Volatility Risk: LYV exhibits moderate systematic risk with a beta of 1.197, indicating it is about 20% more volatile than the broader market. This elevated beta is confirmed by a substantial one-year maximum drawdown of -27.84%, reflecting significant price volatility and downside risk during market downturns.
Other Risks: Despite facing no apparent short-selling pressure, the stock's primary risks lie in its inherent operational exposure. As a live events company, LYV is highly susceptible to macroeconomic sensitivity, particularly consumer discretionary spending, and event-specific risks such as cancellations where liquidity can rapidly deteriorate despite normal trading volumes.
Bullish - LYV presents a compelling long-term opportunity for growth investors comfortable with volatility. The company's unrivaled industry leadership, strong underlying fan demand, and strategic partnerships (like the new D.C. arena) support a solid growth narrative. While recent earnings misses have caused short-term pressure, the attractive PEG ratio (0.27) and strong analyst consensus suggest the long-term fundamentals remain intact. This is best suited for investors with a longer time horizon who can withstand market fluctuations.

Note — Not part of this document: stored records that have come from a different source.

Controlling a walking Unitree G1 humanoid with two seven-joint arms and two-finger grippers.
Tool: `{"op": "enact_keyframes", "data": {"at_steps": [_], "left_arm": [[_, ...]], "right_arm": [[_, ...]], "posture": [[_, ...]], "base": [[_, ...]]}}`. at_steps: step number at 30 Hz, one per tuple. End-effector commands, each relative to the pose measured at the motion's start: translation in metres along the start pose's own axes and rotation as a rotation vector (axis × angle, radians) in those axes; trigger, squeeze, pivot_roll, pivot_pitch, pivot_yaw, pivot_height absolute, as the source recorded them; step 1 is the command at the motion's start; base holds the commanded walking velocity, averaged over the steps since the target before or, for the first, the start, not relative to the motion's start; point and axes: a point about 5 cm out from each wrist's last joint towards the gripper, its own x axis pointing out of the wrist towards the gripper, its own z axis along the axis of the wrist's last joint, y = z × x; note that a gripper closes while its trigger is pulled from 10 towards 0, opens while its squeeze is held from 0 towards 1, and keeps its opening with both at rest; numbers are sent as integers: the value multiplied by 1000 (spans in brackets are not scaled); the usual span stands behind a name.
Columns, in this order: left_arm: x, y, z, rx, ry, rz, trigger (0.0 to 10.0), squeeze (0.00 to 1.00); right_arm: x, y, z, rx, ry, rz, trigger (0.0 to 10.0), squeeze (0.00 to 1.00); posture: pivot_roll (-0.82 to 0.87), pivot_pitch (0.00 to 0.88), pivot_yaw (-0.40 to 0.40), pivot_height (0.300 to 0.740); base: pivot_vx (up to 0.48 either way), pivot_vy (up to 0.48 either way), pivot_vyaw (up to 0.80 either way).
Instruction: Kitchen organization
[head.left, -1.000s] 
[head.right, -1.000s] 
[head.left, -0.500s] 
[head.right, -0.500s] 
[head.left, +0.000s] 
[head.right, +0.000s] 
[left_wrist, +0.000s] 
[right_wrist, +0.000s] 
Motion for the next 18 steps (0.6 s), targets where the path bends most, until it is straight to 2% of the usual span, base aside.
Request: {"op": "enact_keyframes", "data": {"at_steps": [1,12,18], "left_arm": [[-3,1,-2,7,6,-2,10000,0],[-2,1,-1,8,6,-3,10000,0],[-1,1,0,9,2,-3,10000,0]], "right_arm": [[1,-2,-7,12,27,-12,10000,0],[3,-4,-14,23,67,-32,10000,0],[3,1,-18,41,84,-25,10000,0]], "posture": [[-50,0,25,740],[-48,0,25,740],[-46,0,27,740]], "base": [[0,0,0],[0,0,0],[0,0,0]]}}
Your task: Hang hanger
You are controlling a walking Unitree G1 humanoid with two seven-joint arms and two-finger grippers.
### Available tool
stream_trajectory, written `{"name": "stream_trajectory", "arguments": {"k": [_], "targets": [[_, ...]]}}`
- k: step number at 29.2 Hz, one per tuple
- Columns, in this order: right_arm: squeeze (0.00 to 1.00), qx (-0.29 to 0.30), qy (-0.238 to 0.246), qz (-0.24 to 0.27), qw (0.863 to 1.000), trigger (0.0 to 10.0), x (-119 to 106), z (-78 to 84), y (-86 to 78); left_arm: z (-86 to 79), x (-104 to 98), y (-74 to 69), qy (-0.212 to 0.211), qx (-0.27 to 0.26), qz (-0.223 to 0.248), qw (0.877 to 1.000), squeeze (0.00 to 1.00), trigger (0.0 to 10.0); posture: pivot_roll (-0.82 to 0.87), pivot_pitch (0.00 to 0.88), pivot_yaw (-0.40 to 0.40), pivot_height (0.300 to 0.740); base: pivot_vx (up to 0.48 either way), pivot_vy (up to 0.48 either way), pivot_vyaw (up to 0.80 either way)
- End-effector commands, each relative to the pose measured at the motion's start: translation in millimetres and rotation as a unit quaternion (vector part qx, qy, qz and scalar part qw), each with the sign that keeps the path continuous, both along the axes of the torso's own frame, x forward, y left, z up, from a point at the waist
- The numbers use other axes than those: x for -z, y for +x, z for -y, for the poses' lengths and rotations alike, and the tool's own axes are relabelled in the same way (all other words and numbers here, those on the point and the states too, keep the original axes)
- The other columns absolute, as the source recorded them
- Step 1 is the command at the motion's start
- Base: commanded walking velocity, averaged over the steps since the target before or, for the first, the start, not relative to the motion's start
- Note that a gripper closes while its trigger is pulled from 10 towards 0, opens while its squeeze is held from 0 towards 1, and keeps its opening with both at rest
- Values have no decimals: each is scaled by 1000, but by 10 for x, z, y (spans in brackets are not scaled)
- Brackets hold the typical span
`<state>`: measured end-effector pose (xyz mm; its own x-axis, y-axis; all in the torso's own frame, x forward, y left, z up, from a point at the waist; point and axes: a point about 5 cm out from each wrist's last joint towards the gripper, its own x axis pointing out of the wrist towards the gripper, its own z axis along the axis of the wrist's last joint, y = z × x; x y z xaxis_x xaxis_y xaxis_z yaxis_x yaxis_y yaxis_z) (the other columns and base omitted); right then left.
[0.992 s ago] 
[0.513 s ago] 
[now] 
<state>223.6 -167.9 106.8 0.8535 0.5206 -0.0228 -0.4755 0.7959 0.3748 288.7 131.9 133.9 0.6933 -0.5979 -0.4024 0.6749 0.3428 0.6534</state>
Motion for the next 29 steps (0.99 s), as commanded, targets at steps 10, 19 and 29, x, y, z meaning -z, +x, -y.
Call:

Based on the metrics provided, LYV appears undervalued when considering its growth prospects, despite trading at premium absolute multiples. The stock's compelling PEG ratio of 0.27 is significantly below 1.0 (a common benchmark for fair value), indicating its earnings growth rate is high relative to its P/E. Key metrics like its moderate P/S ratio (1.3) and a forward P/E of 22 also suggest reasonable pricing for its revenue base and near-term earnings. The primary reason for this undervaluation is the market not fully pricing in its exceptional profitability improvements—evidenced by a net margin expansion to 5.1% and an 85% gross margin—and its strong operational efficiency with an 82.8% ROE.

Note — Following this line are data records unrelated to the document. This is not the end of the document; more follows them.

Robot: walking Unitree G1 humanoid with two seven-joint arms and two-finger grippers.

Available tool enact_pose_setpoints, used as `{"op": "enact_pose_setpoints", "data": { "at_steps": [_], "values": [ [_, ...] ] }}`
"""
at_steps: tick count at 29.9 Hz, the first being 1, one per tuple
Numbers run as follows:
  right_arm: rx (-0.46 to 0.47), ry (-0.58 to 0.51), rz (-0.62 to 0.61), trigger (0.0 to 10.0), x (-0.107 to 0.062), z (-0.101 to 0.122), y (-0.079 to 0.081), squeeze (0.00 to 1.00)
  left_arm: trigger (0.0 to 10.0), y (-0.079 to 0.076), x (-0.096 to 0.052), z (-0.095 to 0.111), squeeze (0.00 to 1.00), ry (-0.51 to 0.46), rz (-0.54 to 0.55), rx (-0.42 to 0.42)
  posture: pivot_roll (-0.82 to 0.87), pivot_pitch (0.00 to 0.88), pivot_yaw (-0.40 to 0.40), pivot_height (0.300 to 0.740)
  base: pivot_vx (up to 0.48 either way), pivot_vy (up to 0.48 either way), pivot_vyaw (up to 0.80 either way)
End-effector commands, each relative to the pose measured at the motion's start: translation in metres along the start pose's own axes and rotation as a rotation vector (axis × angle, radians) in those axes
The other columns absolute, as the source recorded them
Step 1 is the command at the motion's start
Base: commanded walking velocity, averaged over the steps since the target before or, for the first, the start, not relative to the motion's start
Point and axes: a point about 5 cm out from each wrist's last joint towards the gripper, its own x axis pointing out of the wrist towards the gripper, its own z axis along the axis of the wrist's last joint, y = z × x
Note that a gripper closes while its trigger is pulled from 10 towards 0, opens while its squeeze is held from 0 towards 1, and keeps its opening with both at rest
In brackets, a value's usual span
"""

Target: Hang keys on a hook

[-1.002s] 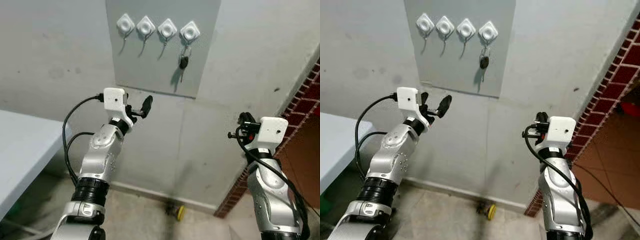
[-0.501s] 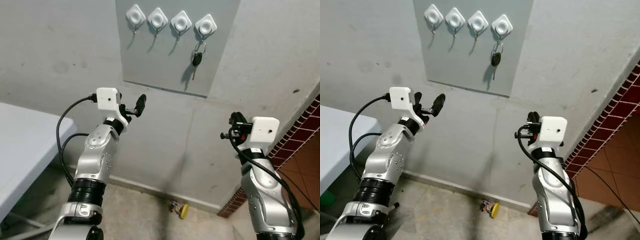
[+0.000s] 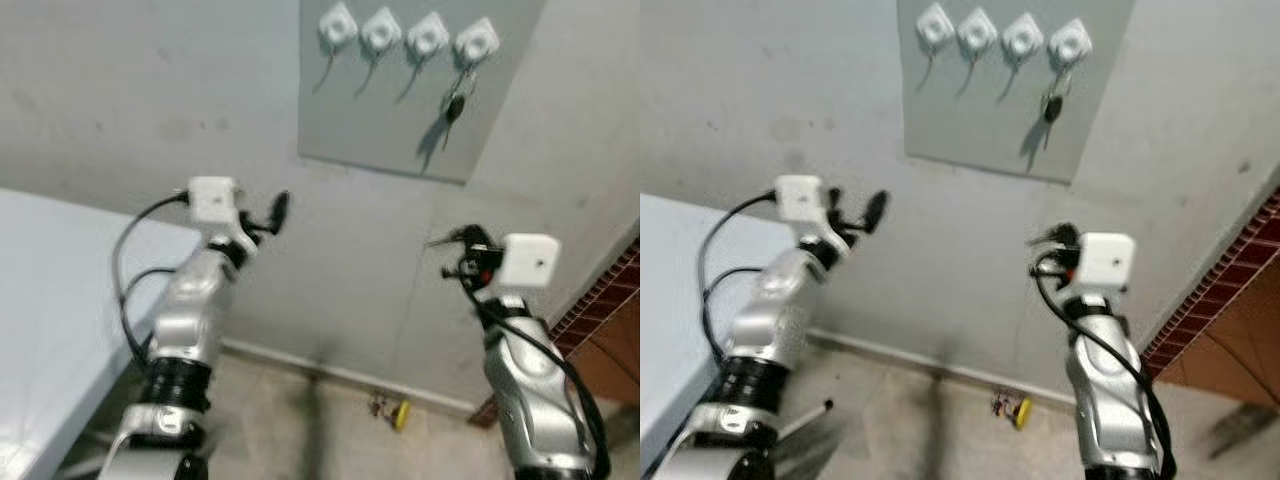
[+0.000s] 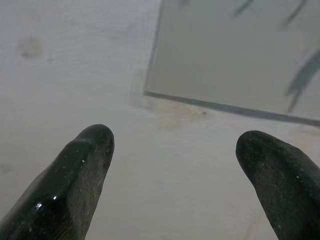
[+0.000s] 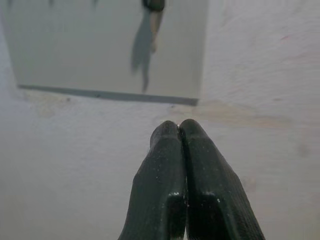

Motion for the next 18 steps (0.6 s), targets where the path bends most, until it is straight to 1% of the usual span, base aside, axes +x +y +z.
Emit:
{"op": "enact_pose_setpoints", "data": {
  "at_steps": [1,10,18],
  "values": [
    [0.012,-0.022,0.018,10.0,0.0016,0.0055,0.0065,0.0,10.0,0.0092,-0.002,0.0038,0.0,-0.002,0.026,0.026,0.01,0.059,-0.03,0.74,0.0,0.0,0.0],
    [0.015,-0.019,0.018,10.0,0.0008,0.0052,0.0071,0.0,10.0,0.0092,-0.0025,0.004,0.0,0.002,0.013,0.037,0.01,0.06,-0.028,0.74,0.0,0.0,0.0],
    [0.016,-0.016,0.02,10.0,0.001,0.0044,0.0078,0.0,10.0,0.009,-0.0029,0.0043,0.0,-0.003,0.002,0.04,0.01,0.06,-0.028,0.74,0.319,0.0,0.0]
  ]
}}
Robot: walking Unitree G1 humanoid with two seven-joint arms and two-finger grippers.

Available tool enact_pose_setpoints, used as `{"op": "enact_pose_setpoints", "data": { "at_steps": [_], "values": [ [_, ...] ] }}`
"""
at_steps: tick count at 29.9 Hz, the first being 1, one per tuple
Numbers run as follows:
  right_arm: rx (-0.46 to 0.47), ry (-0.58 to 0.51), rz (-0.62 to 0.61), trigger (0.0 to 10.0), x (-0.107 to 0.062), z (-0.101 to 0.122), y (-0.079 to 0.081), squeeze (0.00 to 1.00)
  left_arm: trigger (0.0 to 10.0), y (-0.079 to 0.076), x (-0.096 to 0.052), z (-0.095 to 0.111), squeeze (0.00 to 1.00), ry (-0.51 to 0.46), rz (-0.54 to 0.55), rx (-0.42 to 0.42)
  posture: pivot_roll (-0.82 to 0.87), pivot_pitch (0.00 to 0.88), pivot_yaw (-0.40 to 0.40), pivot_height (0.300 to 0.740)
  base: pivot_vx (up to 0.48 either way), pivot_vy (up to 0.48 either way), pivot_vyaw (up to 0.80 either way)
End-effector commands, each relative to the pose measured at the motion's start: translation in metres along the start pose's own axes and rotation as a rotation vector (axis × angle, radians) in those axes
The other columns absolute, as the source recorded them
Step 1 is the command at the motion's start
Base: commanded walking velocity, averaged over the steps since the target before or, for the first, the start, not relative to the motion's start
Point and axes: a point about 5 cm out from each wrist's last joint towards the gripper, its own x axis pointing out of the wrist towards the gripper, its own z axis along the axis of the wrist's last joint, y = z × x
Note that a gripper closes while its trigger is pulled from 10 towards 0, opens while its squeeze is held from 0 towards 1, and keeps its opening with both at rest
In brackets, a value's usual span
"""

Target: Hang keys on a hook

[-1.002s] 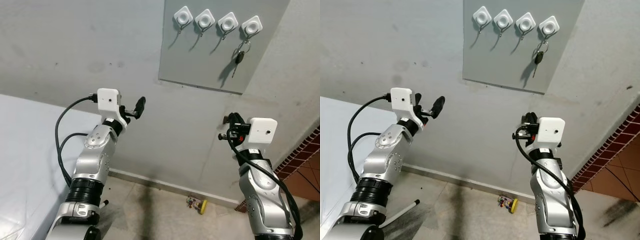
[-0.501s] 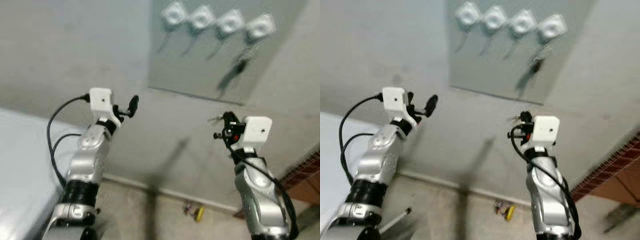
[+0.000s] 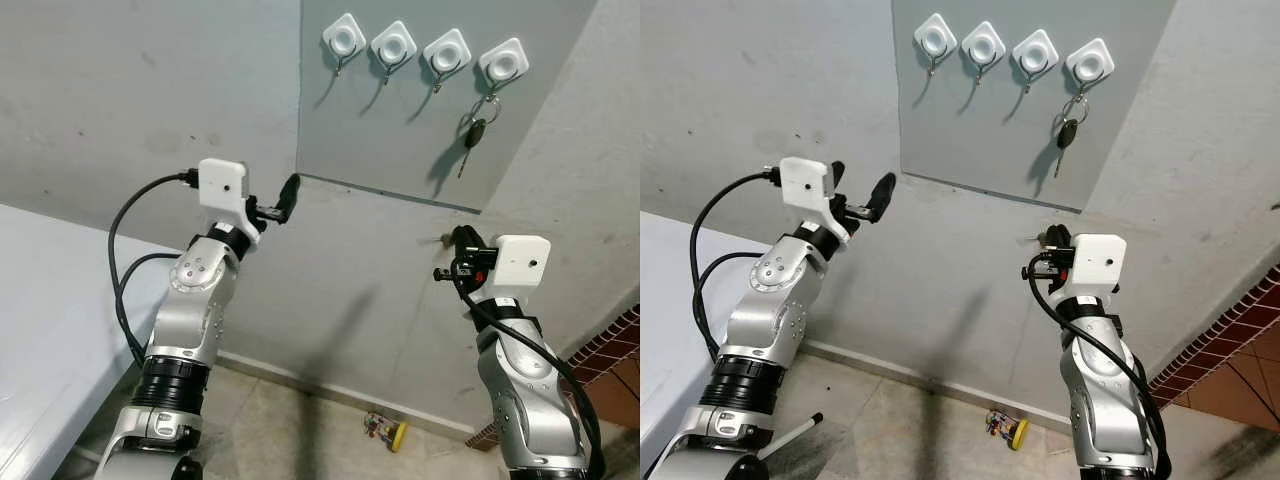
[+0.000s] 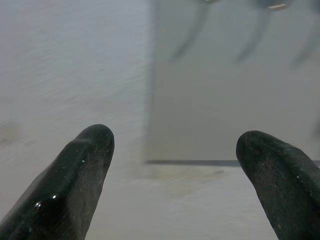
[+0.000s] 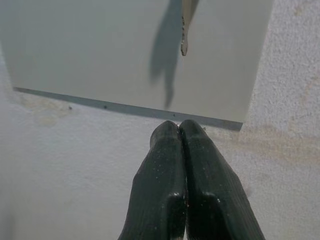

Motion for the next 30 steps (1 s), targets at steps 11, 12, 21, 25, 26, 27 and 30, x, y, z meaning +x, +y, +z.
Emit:
{"op": "enact_pose_setpoints", "data": {
  "at_steps": [11,12,21,25,26,27,30],
  "values": [
    [0.018,-0.189,0.249,10.0,0.016,0.055,0.025,0.0,10.0,-0.036,0.009,0.036,0.0,-0.124,-0.253,0.071,0.01,0.056,-0.03,0.74,0.0,0.0,0.0],
    [0.016,-0.2,0.261,10.0,0.017,0.058,0.026,0.0,10.0,-0.036,0.01,0.037,0.0,-0.128,-0.256,0.075,0.01,0.056,-0.029,0.74,0.0,0.0,0.0],
    [0.043,-0.327,0.313,10.0,0.04,0.099,0.029,0.0,10.0,-0.036,0.018,0.051,0.0,-0.167,-0.289,0.093,0.01,0.06,-0.024,0.74,0.0,0.0,0.0],
    [0.05,-0.34,0.311,10.0,0.048,0.104,0.028,0.0,10.0,-0.038,0.02,0.055,0.0,-0.184,-0.29,0.075,0.01,0.06,-0.024,0.74,0.0,0.0,0.0],
    [0.053,-0.342,0.31,10.0,0.051,0.106,0.028,0.0,10.0,-0.04,0.021,0.057,0.0,-0.19,-0.291,0.074,0.01,0.06,-0.024,0.74,0.0,0.0,0.0],
    [0.054,-0.344,0.31,10.0,0.052,0.107,0.028,0.0,10.0,-0.041,0.021,0.058,0.0,-0.194,-0.295,0.071,0.01,0.06,-0.03,0.74,0.0,0.0,0.0],
    [0.084,-0.355,0.304,10.0,0.062,0.112,0.028,0.0,10.0,-0.046,0.023,0.063,0.0,-0.213,-0.31,0.066,0.01,0.06,-0.03,0.74,0.0,0.0,0.0]
  ]
}}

Based on the provided analysis of Live Nation (LYV), here are the key risks of holding the stock, ordered by importance:
1. Macroeconomic Sensitivity: The company's live events business is highly susceptible to downturns in consumer discretionary spending, which can rapidly deteriorate revenues and profitability during economic contractions. 2. Liquidity Pressure: Despite substantial cash holdings, the company exhibits negative operating cash flow per share, indicating potential challenges in funding operations and servicing its debt obligations from core business activities. 3. Event-Specific Disruption Risk: The core business model carries inherent exposure to event cancellations (e.g., due to weather, artist issues, or public health concerns), which can directly and severely impact financial results. 4. Market Volatility: With a beta of 1.197, the stock is approximately 20% more volatile than the broader market, exposing investors to greater price swings and downside risk, as evidenced by a significant maximum drawdown of -27.84%.

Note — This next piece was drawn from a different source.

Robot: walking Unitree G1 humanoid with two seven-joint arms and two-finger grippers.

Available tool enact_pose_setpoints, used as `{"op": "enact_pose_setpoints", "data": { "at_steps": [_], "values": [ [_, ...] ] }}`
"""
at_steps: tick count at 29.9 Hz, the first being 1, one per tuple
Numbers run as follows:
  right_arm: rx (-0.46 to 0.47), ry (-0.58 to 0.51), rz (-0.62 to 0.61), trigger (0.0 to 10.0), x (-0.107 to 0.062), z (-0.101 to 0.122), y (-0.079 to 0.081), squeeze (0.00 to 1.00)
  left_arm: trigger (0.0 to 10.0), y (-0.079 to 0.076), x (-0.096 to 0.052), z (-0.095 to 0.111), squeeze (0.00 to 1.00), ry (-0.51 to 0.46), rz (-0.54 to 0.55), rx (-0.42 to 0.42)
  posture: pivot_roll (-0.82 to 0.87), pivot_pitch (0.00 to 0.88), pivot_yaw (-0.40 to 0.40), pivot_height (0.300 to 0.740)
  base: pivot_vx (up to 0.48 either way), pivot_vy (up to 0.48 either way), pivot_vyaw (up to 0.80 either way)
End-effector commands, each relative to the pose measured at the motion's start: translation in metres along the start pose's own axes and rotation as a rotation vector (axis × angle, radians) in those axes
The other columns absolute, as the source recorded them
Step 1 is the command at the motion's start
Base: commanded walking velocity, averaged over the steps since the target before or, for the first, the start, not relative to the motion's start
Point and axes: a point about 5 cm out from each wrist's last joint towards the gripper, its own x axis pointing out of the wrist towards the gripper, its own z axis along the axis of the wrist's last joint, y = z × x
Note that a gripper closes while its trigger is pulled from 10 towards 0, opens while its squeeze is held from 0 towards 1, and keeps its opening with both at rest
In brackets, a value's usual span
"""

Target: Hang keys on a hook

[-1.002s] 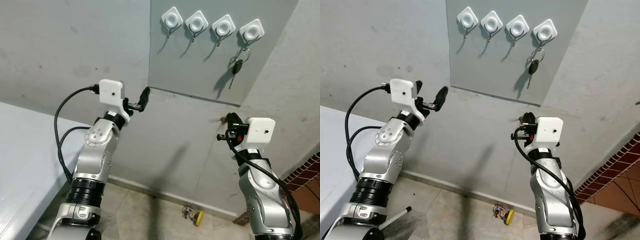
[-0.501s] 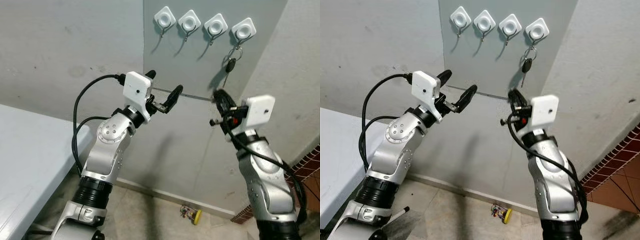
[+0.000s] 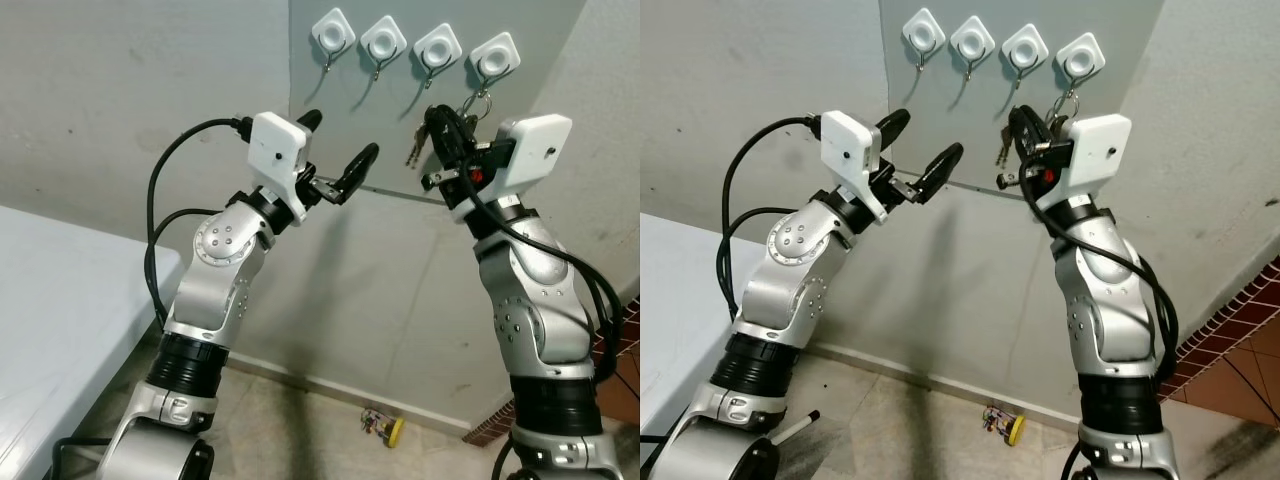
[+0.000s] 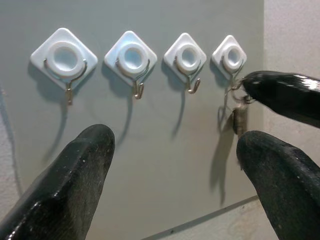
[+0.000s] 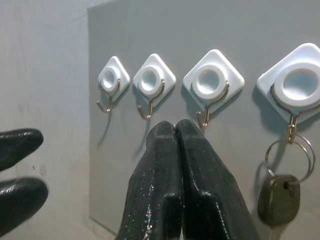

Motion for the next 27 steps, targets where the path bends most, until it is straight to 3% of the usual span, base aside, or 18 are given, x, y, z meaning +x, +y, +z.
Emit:
{"op": "enact_pose_setpoints", "data": {
  "at_steps": [1,27],
  "values": [
    [0.011,-0.035,-0.002,10.0,0.005,0.007,-0.002,0.0,10.0,-0.002,0.006,0.012,0.0,-0.037,-0.02,0.012,0.01,0.06,-0.03,0.74,0.0,0.0,0.0],
    [0.258,-0.095,-0.042,10.0,0.039,0.003,-0.01,0.0,10.0,-0.008,0.007,0.015,0.0,-0.04,-0.039,-0.002,0.02,0.069,-0.029,0.74,0.0,0.0,0.0]
  ]
}}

Based on the provided analysis, here is a forecast for LYV stock looking toward 2026.
My 2026 base case target is $180 - $220, with a bull case of $240+ if execution remains flawless. Key growth drivers include sustained, high-margin demand for live events, the company's unrivaled market dominance allowing for pricing power, and improved operational efficiency. The primary assumptions are a stable macroeconomic environment supporting discretionary spending and no major event cancellations impacting revenue. This forecast carries significant uncertainty, particularly from a potential economic downturn that could quickly reduce consumer demand for live entertainment and challenge the stock's premium valuation.